Instructions to follow | Below this line is the material. Write out only its lines from the one containing "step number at" through the one containing "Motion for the", both kept, exactly.

Dataset extract |
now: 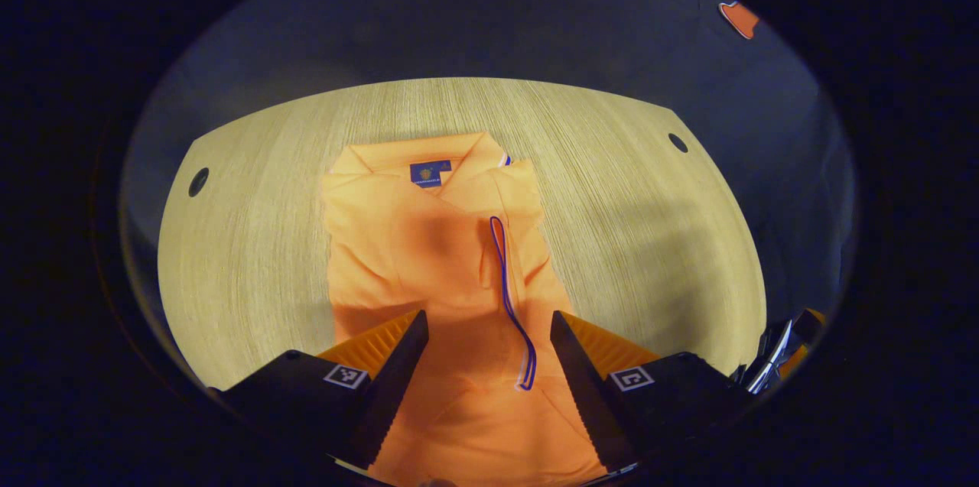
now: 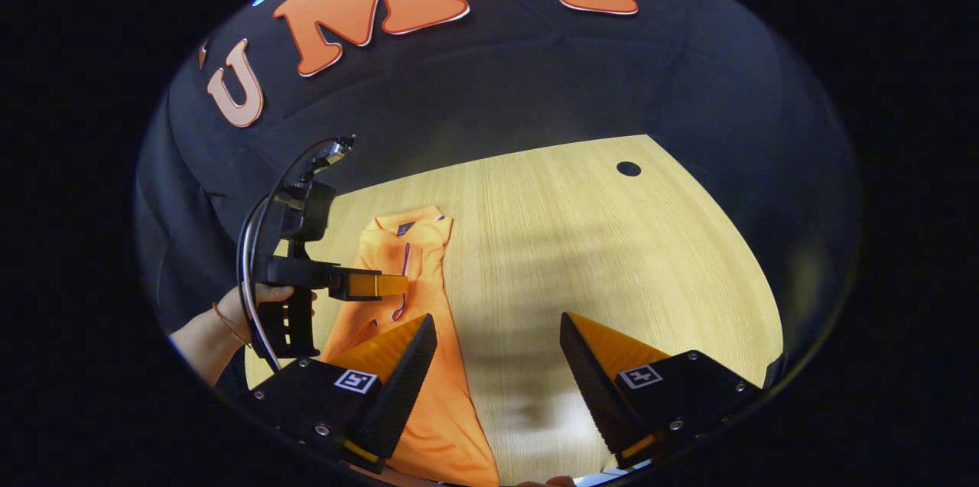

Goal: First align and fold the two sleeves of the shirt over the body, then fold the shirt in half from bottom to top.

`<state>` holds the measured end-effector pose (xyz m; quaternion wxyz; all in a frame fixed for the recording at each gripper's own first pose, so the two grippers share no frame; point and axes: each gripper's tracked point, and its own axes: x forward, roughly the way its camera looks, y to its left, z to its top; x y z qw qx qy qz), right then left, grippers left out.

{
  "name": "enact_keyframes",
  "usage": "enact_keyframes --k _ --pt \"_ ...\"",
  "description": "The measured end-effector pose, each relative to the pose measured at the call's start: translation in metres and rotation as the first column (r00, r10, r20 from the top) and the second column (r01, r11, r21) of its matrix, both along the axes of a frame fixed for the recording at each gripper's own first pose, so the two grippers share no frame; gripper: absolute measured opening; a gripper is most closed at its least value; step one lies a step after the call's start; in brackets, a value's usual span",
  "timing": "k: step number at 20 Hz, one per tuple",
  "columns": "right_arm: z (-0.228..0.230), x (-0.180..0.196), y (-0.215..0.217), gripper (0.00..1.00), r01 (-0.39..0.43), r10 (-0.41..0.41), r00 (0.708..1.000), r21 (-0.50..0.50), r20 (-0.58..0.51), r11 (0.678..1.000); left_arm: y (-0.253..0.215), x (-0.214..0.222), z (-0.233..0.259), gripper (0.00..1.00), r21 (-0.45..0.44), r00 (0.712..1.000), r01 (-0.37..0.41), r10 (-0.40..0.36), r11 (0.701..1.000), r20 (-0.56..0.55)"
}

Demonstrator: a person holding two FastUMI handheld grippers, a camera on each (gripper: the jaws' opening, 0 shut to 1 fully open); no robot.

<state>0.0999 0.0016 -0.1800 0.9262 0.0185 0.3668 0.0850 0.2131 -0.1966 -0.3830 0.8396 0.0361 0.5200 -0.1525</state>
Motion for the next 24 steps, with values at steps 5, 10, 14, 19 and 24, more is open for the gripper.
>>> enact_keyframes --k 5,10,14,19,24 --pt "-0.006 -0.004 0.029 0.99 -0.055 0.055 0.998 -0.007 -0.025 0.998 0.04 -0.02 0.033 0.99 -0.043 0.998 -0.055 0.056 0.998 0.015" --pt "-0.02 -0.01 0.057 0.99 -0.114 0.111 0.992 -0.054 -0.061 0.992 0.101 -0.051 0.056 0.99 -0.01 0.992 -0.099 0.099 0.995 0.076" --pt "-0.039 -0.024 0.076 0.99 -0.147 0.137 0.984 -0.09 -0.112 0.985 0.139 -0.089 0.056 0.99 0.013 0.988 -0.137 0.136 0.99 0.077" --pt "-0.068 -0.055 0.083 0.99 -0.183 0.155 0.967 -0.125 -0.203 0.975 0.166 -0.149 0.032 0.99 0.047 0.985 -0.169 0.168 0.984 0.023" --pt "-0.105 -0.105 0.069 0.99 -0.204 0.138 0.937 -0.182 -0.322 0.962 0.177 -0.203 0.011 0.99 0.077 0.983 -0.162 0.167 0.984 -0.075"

Solution to the problem |
  "timing": "k: step number at 20 Hz, one per tuple",
  "columns": "right_arm: z (-0.228..0.230), x (-0.180..0.196), y (-0.215..0.217), gripper (0.00..1.00), r01 (-0.39..0.43), r10 (-0.41..0.41), r00 (0.708..1.000), r21 (-0.50..0.50), r20 (-0.58..0.51), r11 (0.678..1.000); left_arm: y (-0.253..0.215), x (-0.214..0.222), z (-0.233..0.259), gripper (0.00..1.00), r21 (-0.45..0.44), r00 (0.712..1.000), r01 (-0.37..0.41), r10 (-0.40..0.36), r11 (0.701..1.000), r20 (-0.56..0.55)"
}

Demonstrator: a person holding two FastUMI handheld grippers, a camera on each (gripper: the jaws' opening, 0 shut to 1 fully open); no robot.

<state>0.0999 0.0016 -0.1800 0.9262 0.0185 0.3668 0.0850 0.2131 -0.1966 -0.3830 0.8396 0.0361 0.5200 -0.1525</state>
Motion for the next 24 steps, with values at steps 5, 10, 14, 19 and 24, more is open for the gripper.

Work on this exercise is complete.